▶ **Exercise description**
Go through the entries below and report how many lines contain the string "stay". Nothing but the number is wanted.

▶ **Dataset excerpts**
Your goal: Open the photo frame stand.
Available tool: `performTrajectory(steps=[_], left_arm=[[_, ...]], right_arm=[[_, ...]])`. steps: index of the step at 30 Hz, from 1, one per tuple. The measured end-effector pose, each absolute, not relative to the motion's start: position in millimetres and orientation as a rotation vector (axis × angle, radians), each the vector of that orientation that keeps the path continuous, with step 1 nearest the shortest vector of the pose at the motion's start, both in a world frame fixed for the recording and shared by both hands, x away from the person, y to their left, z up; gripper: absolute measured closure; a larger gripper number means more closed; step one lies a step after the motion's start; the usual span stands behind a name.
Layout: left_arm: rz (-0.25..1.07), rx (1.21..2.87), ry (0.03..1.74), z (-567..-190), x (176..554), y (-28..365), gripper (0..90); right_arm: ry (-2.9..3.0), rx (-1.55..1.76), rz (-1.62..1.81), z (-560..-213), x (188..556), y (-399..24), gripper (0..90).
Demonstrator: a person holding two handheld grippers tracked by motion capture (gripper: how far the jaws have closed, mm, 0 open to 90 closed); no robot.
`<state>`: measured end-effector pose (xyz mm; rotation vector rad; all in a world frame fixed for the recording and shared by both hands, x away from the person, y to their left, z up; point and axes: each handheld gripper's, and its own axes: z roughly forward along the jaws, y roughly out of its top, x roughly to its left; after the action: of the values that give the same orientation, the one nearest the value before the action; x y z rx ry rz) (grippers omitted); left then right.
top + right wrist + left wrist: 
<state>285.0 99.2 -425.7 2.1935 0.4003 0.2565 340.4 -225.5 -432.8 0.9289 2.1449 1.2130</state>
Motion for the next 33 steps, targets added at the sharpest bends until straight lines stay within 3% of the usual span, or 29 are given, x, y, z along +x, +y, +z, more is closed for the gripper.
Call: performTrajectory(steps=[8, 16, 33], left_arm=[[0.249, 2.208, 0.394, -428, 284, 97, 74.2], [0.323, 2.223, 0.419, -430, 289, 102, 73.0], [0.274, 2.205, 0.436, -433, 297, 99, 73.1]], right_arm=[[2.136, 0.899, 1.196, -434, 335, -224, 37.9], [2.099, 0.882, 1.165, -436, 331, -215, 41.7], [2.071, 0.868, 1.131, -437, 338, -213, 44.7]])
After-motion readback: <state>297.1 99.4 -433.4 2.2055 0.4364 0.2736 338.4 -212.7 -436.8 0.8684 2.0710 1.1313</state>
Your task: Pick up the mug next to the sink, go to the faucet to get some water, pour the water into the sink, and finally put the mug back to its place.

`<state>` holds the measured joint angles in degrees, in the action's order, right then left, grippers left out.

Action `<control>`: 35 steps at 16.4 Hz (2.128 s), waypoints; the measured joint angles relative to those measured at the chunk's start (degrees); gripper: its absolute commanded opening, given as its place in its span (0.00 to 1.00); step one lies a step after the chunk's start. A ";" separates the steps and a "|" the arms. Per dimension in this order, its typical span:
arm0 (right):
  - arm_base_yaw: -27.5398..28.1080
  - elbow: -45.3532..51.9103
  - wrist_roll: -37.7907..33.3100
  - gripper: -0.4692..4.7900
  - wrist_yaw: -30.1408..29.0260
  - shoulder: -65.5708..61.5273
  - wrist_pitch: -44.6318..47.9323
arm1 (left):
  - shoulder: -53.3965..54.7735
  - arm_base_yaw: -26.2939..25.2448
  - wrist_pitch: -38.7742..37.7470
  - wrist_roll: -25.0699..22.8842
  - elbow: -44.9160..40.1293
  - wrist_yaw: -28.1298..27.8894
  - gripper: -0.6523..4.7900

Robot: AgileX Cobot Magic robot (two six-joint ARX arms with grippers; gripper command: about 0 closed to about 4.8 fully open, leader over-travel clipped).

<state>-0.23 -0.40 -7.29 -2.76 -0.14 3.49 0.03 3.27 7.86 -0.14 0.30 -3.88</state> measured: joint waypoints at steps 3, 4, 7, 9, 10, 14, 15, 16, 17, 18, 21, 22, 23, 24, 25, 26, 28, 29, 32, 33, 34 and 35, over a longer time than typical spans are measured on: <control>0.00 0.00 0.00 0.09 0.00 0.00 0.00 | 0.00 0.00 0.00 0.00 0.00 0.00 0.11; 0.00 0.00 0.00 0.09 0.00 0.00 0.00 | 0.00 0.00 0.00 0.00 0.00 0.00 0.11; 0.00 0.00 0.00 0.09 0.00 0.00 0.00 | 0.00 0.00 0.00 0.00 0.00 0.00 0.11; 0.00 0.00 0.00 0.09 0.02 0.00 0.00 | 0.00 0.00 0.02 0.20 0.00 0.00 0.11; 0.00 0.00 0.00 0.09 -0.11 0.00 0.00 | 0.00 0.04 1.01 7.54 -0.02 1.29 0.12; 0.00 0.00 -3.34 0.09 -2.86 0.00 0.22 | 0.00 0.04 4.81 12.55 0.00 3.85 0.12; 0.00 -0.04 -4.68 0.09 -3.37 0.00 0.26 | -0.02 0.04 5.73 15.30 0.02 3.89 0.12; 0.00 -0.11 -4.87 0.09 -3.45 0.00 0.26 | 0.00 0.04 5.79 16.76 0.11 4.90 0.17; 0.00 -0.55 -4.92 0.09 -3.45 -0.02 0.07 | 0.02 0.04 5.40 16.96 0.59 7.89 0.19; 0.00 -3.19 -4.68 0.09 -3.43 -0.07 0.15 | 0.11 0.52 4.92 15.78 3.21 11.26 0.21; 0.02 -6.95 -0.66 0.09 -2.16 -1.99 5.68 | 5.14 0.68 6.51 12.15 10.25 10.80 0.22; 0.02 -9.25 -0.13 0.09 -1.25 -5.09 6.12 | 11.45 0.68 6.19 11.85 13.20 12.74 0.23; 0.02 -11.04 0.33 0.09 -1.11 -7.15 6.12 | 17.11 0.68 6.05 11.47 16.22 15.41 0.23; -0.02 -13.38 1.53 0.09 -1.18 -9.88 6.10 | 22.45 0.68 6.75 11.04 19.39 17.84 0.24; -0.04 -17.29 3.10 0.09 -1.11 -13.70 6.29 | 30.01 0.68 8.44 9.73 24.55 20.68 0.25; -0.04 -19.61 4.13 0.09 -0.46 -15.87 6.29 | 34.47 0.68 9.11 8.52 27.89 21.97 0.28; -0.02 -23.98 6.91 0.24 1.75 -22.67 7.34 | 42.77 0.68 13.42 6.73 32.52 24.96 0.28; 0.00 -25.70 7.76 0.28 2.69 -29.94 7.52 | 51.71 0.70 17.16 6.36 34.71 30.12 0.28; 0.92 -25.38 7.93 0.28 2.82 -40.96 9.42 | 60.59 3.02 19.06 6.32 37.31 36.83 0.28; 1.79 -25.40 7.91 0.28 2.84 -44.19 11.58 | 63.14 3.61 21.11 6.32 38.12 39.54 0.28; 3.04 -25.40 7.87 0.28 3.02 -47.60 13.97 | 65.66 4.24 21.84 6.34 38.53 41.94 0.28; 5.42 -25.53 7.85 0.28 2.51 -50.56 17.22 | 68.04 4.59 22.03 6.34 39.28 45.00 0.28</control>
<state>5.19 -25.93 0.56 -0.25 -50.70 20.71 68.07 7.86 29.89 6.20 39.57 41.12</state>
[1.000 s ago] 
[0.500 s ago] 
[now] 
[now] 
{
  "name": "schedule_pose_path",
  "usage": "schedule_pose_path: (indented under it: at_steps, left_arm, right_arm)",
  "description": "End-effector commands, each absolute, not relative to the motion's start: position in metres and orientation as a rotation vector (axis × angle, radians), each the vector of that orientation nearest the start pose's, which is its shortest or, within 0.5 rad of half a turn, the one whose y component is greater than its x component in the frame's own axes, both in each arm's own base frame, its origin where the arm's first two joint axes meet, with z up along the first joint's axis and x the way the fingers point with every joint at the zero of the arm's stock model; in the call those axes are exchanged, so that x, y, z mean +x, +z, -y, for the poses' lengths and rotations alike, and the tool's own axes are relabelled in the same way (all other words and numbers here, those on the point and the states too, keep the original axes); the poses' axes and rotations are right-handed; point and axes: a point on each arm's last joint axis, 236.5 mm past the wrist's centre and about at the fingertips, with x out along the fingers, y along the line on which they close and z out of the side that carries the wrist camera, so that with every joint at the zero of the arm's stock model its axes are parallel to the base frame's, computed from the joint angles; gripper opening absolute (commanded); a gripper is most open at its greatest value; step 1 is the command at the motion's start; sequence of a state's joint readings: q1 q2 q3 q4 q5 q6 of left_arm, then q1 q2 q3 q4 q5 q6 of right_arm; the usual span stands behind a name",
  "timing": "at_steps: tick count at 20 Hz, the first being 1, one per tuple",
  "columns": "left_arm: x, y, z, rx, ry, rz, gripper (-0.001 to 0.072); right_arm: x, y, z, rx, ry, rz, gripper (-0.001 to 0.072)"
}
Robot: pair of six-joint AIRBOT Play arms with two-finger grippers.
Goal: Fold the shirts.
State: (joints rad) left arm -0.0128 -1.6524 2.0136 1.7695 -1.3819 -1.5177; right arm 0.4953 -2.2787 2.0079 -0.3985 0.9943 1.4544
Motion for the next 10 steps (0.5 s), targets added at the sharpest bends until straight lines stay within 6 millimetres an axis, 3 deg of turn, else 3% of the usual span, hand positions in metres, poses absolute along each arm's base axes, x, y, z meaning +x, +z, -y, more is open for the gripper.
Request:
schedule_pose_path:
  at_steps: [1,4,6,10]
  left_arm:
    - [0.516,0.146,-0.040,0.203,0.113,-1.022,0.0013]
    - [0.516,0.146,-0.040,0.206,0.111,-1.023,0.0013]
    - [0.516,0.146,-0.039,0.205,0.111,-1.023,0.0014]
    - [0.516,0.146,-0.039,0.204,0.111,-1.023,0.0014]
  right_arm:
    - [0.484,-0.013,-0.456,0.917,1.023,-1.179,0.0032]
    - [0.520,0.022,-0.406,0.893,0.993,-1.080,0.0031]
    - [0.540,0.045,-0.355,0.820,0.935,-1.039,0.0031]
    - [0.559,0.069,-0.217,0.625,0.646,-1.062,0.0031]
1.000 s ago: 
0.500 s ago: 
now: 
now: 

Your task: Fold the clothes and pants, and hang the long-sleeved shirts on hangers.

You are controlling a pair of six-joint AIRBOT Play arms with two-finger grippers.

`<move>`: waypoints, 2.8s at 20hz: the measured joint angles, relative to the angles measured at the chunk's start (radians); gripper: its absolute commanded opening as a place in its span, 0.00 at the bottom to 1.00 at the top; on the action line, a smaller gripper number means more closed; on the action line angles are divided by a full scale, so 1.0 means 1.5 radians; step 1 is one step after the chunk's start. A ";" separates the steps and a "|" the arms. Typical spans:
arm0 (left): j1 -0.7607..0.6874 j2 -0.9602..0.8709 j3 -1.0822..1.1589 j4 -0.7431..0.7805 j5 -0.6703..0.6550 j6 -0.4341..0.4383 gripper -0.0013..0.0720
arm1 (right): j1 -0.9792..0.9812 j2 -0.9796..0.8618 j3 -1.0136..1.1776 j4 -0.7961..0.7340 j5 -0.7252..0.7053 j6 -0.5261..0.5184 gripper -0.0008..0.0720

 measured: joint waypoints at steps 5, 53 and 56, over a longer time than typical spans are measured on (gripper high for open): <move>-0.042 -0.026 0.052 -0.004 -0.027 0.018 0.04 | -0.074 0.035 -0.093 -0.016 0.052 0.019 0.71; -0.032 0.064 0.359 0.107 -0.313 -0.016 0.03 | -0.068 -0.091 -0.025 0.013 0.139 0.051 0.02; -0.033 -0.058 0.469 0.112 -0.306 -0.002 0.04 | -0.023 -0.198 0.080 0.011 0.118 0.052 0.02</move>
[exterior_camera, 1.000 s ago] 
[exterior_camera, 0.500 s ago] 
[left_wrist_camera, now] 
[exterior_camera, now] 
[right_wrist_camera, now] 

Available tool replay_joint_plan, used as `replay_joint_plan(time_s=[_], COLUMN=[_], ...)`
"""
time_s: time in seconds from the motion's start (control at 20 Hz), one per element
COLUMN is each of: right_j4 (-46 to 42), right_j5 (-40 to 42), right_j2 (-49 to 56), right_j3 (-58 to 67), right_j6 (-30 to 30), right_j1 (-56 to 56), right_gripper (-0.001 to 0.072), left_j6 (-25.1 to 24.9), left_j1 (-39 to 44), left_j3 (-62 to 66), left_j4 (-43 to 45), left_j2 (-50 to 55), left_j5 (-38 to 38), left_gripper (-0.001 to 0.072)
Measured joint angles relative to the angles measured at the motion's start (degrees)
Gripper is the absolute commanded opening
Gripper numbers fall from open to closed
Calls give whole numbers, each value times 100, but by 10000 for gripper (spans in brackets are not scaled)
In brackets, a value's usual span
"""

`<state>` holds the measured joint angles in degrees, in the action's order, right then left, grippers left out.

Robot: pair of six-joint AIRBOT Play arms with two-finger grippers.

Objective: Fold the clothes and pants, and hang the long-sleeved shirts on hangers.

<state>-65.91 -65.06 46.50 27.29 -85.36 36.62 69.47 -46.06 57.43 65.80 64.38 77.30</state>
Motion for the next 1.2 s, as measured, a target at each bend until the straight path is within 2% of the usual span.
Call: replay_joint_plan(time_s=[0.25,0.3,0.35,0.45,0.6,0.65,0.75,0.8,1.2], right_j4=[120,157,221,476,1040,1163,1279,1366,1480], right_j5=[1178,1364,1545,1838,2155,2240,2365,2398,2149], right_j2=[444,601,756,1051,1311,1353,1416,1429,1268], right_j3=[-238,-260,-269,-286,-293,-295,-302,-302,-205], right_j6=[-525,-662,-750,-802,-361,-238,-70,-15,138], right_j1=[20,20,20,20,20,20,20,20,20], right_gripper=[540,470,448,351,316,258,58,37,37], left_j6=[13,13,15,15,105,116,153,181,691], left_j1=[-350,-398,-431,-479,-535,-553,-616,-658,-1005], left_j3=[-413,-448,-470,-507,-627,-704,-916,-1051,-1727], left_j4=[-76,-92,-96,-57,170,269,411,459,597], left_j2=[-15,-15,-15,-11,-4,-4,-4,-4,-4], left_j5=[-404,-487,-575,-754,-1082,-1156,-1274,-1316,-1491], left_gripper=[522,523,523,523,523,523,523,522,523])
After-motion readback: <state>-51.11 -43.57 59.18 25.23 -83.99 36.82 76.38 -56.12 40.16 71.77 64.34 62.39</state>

▶ **Exercise output**
2